Unveiling the potential of oxygen-rich VNbMoTaWOx high-entropy catalyst for superior anode performance for sustainable vanadium redox flow batteries

📄 Abstract

High entropy alloy oxides (HEAOs) are a novel class of materials stabilized through configurational entropy, and they are anticipated to exhibit remarkable electrochemical properties. Here, we report the preparation of oxygen-rich amorphous VNbMoTaWOx HEAO thin films deposited on the surface of graphite felt (GF) electrode using a novel HiPIMS deposition technique intended for application in vanadium redox flow batteries (VRFBs). The modified GF electrode, featuring a 154 nm thick HEAO coating on the GF surface with an O/W ratio of 8.35, designated H#50, demonstrated superior electrocatalytic performance towards the VO⁺₂/VO₂⁺ redox couple, achieving energy efficiency values of 81.40 % at 100 mA cm⁻² and 71.40 % at 160 mA cm⁻². This represents a 7.70 % and 17.30 % improvement, respectively, over the uncoated GF electrode.
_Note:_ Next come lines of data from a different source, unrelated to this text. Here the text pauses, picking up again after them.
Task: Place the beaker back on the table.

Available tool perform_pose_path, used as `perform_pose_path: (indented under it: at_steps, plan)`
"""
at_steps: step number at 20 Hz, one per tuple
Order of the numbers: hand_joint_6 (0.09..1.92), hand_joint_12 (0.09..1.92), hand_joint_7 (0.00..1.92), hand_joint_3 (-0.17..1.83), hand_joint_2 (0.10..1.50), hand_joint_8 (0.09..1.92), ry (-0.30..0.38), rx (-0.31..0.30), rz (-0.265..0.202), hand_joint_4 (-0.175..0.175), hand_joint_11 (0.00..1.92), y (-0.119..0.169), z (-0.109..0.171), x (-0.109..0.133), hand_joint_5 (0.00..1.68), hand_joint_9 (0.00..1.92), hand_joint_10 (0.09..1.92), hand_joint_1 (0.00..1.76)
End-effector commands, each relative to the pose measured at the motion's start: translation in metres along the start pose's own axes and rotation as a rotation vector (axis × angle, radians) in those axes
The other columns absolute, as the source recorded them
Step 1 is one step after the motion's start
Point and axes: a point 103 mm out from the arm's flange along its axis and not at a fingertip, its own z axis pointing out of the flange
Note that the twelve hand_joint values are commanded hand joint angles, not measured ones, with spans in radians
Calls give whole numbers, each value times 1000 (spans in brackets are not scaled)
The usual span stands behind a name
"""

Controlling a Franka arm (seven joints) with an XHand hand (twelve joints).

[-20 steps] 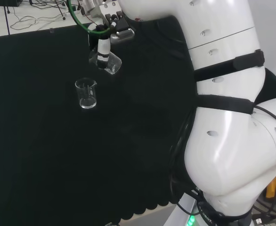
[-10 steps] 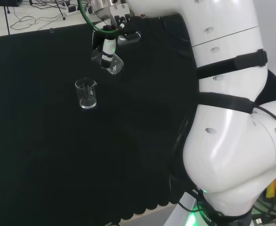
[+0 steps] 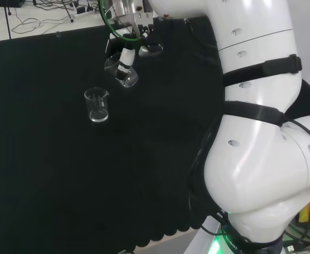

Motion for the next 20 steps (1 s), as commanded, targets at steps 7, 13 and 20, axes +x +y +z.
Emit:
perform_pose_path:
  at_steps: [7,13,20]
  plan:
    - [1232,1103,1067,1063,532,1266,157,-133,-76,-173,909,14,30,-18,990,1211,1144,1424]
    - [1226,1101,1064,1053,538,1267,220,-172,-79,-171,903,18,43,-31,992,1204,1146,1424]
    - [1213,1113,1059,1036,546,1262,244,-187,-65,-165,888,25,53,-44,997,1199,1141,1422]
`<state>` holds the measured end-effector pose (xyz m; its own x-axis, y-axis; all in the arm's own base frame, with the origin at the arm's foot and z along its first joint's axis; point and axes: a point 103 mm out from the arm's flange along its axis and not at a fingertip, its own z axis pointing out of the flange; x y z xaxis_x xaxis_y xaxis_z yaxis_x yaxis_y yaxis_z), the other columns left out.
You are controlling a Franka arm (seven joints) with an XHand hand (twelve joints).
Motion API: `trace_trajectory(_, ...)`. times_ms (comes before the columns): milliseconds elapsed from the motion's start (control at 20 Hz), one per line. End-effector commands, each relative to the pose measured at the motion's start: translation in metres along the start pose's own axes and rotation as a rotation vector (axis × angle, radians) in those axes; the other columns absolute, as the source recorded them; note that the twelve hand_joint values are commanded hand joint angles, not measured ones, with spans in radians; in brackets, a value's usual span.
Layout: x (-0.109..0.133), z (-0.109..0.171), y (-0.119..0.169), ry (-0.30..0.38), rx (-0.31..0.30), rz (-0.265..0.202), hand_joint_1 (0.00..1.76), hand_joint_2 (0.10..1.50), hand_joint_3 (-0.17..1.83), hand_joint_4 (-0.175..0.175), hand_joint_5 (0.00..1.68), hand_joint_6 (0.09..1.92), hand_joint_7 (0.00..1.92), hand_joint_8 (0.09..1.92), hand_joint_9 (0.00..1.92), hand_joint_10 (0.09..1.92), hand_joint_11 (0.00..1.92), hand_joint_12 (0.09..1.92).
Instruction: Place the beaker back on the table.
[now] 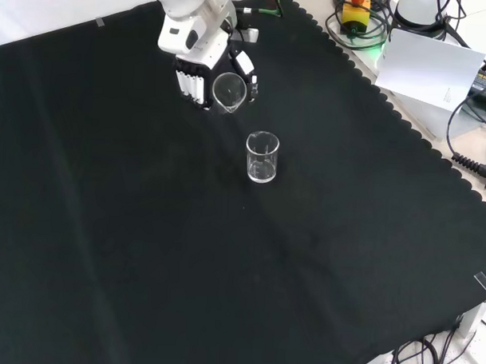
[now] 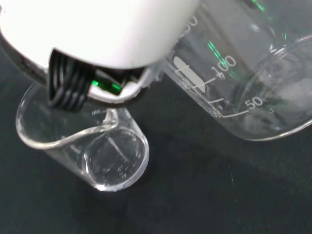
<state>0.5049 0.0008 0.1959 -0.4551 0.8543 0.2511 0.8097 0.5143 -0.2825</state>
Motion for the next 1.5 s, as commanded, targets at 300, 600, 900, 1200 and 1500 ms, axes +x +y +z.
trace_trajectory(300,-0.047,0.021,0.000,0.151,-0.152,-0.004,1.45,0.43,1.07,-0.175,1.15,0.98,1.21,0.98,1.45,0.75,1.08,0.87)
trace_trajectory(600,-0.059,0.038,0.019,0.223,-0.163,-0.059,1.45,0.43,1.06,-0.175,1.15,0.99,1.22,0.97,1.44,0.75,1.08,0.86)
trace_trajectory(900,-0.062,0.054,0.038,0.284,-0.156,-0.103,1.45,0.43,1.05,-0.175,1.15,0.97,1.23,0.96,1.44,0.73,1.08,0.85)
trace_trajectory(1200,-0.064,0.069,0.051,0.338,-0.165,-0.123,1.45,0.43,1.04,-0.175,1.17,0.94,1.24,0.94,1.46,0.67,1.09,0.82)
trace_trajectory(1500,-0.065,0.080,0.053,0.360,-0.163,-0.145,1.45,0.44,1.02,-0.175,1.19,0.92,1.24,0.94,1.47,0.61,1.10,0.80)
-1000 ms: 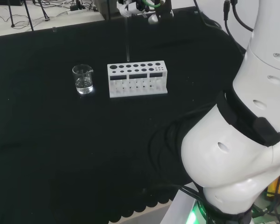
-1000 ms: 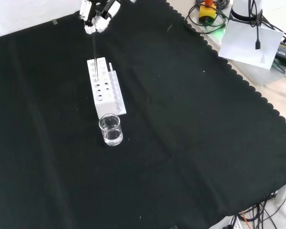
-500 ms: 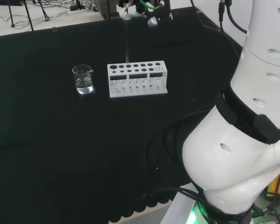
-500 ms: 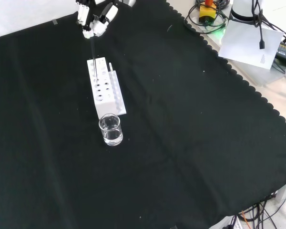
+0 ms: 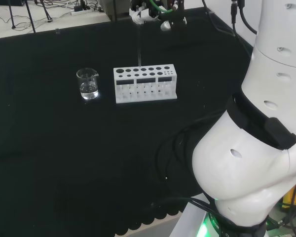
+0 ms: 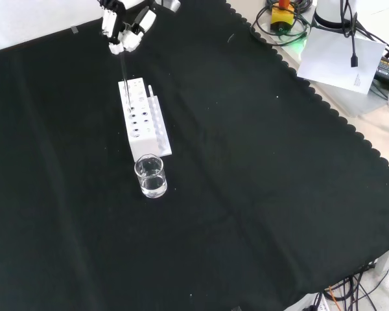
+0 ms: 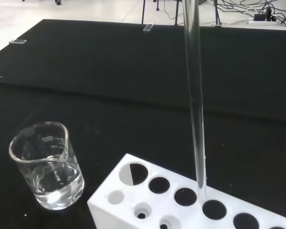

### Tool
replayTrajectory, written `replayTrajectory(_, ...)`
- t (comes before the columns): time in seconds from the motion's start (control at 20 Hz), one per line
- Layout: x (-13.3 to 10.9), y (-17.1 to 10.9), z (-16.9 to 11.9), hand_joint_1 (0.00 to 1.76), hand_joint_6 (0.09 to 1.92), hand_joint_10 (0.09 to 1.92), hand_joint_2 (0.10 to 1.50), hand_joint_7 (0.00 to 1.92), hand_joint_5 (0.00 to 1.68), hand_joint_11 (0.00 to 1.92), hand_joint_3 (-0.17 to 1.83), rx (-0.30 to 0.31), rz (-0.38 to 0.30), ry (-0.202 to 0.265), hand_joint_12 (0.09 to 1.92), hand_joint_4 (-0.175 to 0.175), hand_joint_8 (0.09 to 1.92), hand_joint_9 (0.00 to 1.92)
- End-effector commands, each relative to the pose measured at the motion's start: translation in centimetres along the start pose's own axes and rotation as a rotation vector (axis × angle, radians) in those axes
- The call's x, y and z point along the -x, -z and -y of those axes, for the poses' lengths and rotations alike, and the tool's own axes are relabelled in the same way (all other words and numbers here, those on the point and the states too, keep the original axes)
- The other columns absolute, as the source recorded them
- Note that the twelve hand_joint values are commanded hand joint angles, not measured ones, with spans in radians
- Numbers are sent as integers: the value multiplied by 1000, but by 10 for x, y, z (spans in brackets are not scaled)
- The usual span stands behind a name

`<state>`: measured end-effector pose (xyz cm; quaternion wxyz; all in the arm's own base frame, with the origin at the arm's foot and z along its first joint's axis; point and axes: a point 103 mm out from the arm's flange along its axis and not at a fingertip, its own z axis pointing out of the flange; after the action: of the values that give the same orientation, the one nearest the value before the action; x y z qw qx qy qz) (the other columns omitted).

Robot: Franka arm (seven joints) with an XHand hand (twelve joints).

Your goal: Put the glass rod back on the white test tube rack.

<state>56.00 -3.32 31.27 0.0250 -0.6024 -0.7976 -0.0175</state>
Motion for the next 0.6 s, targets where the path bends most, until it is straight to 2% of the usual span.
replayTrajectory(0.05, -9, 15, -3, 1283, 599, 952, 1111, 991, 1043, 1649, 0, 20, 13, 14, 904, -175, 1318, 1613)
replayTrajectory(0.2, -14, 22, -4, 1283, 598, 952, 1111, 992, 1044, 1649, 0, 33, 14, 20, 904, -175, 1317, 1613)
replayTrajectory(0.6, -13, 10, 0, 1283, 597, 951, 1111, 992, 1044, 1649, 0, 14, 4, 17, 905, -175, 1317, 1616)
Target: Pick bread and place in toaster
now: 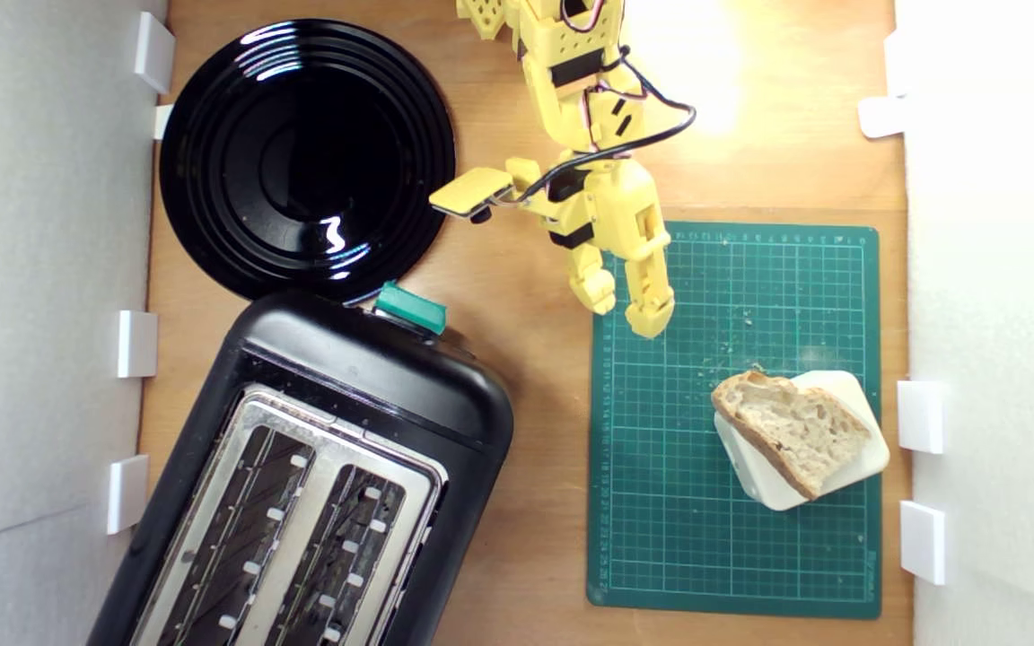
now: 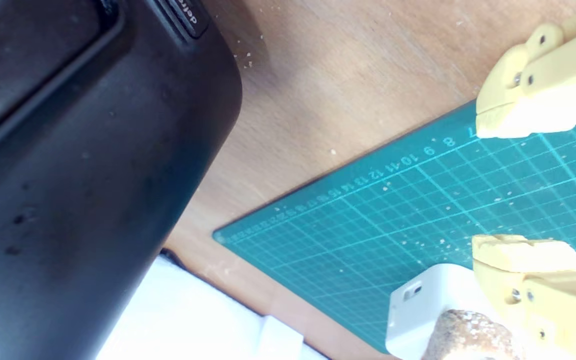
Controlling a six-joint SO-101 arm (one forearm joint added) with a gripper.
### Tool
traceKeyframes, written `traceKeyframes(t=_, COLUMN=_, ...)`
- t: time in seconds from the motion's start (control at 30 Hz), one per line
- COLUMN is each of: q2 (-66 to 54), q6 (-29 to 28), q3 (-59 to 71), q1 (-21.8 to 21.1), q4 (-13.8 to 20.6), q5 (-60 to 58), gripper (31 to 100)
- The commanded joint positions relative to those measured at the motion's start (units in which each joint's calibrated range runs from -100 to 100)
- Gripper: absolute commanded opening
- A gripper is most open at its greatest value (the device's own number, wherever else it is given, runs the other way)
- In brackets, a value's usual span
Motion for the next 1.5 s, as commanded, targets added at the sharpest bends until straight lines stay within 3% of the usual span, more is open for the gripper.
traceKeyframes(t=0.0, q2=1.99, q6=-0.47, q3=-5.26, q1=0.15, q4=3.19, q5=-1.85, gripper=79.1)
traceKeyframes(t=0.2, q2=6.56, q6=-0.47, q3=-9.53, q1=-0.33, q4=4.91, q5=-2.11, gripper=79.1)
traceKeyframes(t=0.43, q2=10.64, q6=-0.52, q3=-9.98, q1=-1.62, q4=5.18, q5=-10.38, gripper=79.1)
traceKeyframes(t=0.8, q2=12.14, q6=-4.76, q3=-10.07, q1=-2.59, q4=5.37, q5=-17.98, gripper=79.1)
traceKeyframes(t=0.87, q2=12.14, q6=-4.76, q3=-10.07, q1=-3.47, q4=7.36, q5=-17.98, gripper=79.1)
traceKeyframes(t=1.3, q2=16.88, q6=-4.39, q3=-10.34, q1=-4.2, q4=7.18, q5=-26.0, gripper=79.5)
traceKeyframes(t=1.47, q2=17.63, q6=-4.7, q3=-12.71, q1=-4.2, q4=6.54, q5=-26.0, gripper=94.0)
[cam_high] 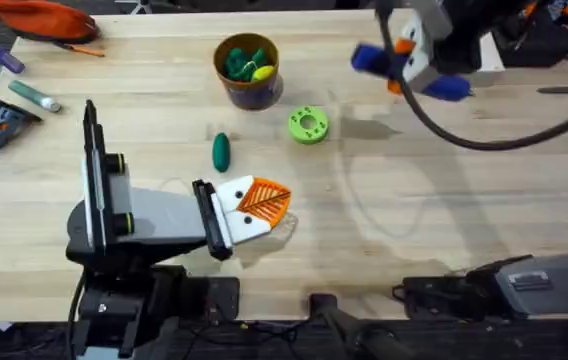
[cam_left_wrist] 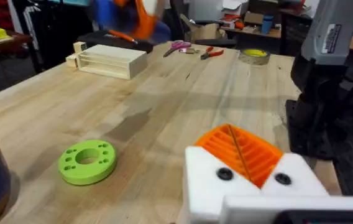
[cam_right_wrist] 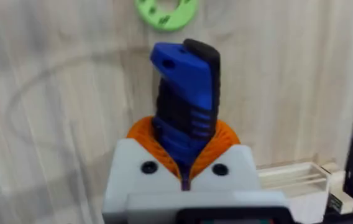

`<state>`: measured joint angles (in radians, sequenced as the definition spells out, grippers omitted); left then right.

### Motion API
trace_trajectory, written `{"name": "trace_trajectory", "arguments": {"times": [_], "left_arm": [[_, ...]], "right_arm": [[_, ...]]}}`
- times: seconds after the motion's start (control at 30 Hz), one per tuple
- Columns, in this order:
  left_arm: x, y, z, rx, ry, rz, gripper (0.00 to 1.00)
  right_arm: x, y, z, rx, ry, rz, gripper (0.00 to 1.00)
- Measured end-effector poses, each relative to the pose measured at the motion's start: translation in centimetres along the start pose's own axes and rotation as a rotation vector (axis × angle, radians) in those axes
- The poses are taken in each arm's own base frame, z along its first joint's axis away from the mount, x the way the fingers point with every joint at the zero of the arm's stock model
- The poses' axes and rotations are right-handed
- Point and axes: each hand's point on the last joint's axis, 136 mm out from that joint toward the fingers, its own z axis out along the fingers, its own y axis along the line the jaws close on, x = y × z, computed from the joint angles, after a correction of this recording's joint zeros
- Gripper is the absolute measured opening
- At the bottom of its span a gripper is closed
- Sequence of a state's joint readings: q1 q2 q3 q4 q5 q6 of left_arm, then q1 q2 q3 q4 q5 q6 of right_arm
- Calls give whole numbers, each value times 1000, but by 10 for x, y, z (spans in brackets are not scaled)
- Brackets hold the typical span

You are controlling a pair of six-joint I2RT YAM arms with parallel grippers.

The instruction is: Pick up the gripper from the table and insert it into the empty holder that is missing its gripper. Then pick up a screw, insert it into the mounting hole, and use the screwdriver to tighten it. Finally, clean up the table by picking up the vegetable and placing it into the bucket.

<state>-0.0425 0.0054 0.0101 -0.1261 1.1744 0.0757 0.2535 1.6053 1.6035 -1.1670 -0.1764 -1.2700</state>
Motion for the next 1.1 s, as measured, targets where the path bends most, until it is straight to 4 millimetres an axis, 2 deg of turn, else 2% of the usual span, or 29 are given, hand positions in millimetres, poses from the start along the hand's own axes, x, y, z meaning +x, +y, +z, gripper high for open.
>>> {"name": "trace_trajectory", "arguments": {"times": [0.17,0.37,0.7,0.87,1.1], "left_arm": [[0,0,0,0,0,0,16],[0,0,0,0,0,0,16],[0,0,0,0,0,0,16],[0,0,0,0,0,0,16],[0,0,0,0,0,0,16]], "right_arm": [[32,10,29,-148,85,-91,26],[60,8,63,-225,113,-119,26],[93,38,122,-334,176,-162,26],[102,53,133,-371,188,-175,26],[103,52,136,-360,194,-179,26]]}}
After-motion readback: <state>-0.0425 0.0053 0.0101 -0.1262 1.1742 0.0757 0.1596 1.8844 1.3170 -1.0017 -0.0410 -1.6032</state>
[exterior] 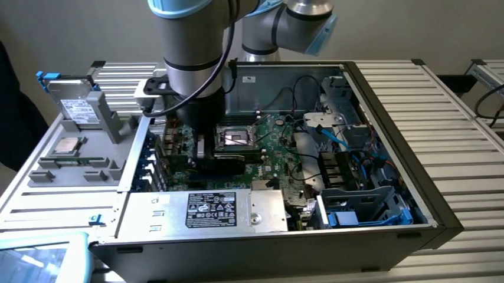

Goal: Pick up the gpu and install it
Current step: 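Insert the gpu into the slot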

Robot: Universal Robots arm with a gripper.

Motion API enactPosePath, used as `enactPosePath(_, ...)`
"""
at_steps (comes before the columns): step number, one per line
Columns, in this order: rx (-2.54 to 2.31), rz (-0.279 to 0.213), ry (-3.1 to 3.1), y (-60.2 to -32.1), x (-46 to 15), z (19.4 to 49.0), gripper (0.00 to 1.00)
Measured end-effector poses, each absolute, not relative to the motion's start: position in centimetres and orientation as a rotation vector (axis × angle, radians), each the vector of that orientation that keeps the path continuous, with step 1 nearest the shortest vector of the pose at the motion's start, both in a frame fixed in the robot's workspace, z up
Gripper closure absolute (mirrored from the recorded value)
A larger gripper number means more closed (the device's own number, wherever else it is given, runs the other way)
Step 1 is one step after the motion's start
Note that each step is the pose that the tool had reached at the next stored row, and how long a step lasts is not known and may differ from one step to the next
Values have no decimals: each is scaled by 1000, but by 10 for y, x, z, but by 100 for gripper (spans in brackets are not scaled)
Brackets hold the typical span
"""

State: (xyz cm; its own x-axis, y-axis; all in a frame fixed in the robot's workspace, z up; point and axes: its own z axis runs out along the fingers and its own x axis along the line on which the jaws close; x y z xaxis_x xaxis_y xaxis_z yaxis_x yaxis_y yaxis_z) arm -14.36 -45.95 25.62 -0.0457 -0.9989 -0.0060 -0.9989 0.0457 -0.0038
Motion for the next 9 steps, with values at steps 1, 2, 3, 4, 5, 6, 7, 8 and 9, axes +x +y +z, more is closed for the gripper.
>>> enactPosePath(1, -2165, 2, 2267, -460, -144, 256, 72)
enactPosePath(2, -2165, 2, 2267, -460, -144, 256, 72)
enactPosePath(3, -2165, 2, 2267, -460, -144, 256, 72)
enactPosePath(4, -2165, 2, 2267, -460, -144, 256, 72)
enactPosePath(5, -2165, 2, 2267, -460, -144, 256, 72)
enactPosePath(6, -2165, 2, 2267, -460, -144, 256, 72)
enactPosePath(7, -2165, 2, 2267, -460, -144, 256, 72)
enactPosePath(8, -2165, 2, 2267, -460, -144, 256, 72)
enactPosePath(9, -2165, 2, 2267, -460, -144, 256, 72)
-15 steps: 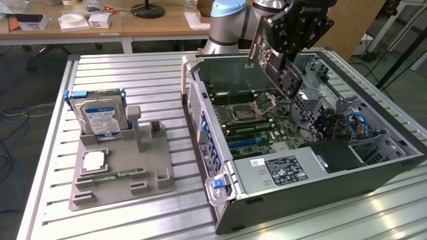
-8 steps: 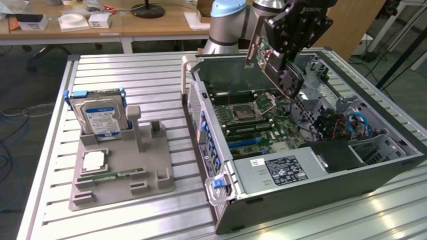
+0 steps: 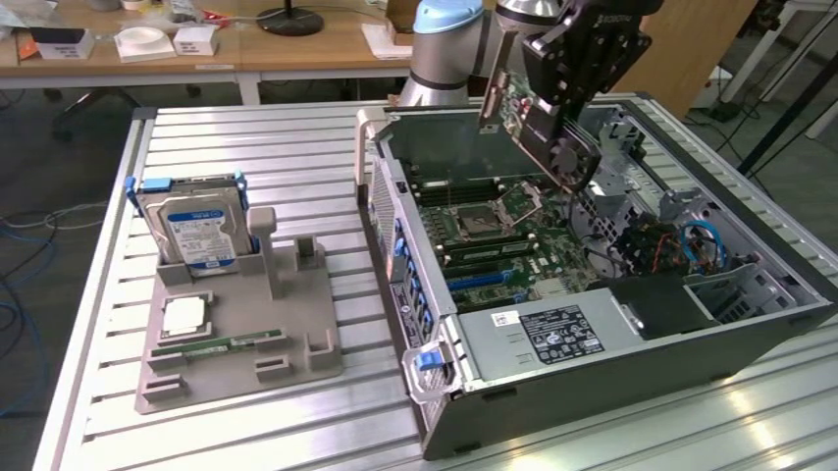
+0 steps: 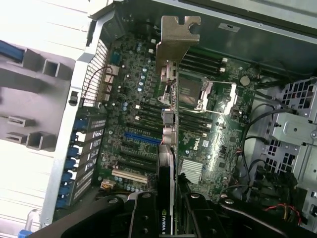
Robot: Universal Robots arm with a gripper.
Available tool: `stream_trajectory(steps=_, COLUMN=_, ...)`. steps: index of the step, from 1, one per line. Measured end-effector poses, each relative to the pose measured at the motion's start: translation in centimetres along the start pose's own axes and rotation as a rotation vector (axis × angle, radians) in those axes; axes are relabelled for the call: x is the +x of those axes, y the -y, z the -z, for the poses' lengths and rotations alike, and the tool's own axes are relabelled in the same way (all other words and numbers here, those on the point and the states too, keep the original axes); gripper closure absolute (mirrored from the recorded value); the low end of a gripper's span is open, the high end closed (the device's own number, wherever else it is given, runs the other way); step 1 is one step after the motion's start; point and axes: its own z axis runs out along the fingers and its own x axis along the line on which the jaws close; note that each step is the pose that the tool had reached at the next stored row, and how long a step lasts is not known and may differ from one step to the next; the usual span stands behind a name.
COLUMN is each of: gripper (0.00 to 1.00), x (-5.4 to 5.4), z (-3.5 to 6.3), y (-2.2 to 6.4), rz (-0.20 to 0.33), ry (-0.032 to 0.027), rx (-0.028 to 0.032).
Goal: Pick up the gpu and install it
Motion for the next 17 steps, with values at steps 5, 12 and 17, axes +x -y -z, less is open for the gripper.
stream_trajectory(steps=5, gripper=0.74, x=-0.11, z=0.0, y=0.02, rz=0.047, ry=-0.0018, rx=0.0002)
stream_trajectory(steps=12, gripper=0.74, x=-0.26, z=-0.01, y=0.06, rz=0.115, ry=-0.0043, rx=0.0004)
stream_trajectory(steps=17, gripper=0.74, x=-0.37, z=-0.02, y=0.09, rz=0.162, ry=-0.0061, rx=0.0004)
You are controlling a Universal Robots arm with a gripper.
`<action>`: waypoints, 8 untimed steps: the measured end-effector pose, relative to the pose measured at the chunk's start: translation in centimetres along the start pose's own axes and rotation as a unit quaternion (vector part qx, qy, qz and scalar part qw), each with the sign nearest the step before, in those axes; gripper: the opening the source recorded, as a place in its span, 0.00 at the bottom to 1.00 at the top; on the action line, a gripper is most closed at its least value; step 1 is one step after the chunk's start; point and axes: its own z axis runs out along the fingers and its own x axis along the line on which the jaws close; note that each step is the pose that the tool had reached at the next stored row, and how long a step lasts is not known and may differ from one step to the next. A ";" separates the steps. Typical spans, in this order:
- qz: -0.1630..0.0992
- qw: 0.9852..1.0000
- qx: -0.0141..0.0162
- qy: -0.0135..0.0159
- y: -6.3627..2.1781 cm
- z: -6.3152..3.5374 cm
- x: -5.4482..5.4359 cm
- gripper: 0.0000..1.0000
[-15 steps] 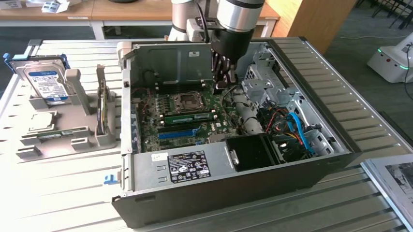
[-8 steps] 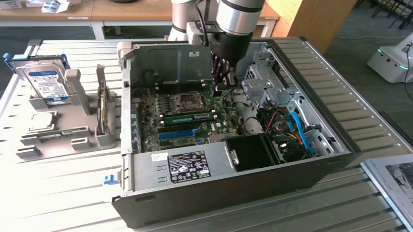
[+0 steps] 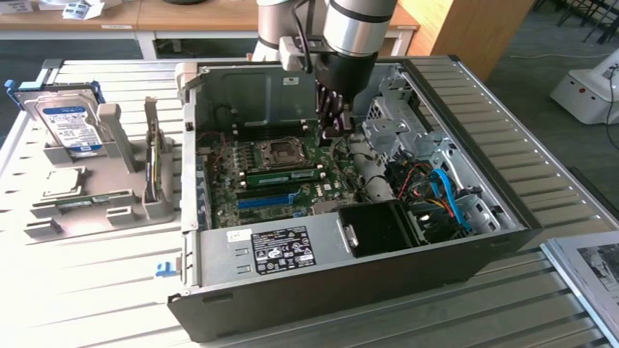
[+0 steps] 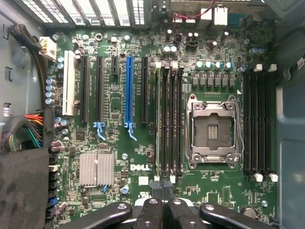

The uniformly dispersed refractory metal, V, Nb, Mo, Ta, and W cations in the thin film, along with the optimal thickness, enable faster electron and ion transportation without obstructing the pores of GF. The diverse metal ions contribute to multiple oxidation states and abundant oxygen vacancies, which enhance the electroactive sites for the VO⁺₂/VO₂⁺ redox reaction. Additionally, this approach demonstrates remarkable cycling stability over 200 cycles.